**Task requirements**
Write out a word-for-word repetition of the lines that come before the line containing "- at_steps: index" in the listing below, along with that line itself, omitting pictures.

**Collected material**
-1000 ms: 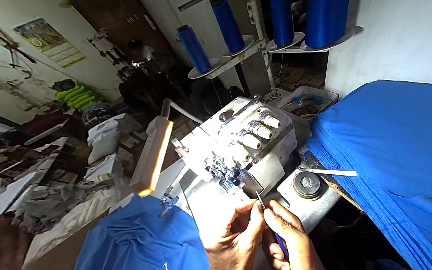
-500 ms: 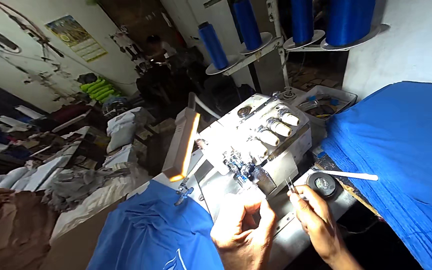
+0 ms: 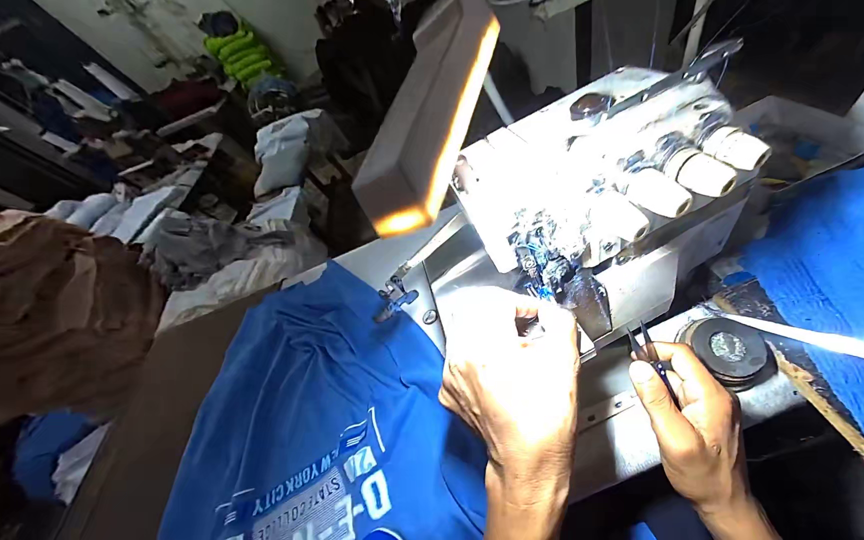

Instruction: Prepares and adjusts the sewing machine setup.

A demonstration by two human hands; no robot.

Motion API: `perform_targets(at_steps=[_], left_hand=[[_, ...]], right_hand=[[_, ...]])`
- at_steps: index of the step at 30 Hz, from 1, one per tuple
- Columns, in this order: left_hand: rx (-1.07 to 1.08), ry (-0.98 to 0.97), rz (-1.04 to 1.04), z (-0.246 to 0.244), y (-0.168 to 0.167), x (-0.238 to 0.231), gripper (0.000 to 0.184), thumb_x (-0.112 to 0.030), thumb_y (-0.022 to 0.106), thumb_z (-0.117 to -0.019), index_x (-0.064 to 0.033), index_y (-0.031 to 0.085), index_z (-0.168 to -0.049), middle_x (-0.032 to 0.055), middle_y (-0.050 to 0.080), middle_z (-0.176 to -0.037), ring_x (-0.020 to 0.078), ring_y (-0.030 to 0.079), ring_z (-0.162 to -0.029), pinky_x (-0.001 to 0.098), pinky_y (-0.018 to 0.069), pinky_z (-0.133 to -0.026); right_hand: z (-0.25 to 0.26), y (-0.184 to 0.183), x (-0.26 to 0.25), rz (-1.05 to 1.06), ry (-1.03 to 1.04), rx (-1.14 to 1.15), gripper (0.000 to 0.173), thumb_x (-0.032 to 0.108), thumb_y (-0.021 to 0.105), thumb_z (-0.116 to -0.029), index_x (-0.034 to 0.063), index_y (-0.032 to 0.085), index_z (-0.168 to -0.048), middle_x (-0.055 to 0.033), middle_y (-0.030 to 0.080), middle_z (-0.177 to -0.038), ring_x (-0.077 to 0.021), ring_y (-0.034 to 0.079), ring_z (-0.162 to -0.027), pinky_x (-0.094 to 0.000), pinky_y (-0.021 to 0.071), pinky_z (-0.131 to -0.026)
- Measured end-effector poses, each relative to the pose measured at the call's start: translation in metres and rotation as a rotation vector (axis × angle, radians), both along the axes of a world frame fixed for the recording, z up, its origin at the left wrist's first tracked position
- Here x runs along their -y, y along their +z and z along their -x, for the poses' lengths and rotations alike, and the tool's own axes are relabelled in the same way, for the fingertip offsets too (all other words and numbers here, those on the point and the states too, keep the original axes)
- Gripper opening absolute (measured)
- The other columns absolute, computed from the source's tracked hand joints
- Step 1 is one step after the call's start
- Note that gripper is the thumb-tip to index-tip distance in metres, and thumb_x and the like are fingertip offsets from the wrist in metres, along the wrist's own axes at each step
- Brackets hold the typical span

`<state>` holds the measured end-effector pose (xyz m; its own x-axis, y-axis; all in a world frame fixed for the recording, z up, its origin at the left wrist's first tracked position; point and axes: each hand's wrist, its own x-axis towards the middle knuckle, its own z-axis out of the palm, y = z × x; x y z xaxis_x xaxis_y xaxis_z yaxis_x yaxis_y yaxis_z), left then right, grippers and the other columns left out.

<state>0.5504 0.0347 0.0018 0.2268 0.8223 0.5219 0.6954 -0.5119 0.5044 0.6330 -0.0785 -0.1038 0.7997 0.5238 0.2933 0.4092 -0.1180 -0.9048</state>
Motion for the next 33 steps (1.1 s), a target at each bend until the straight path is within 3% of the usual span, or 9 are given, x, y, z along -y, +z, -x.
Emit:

**Exercise solution**
-1000 ms: 
-500 ms: 
+0 ms: 

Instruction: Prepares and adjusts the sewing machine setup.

A demonstration by two human hands; no robot.

Motion API: `perform_targets(at_steps=[_], left_hand=[[_, ...]], right_hand=[[_, ...]])`
- at_steps: index of the step at 30 Hz, from 1, one per tuple

The answer stands, and there is nothing more to add.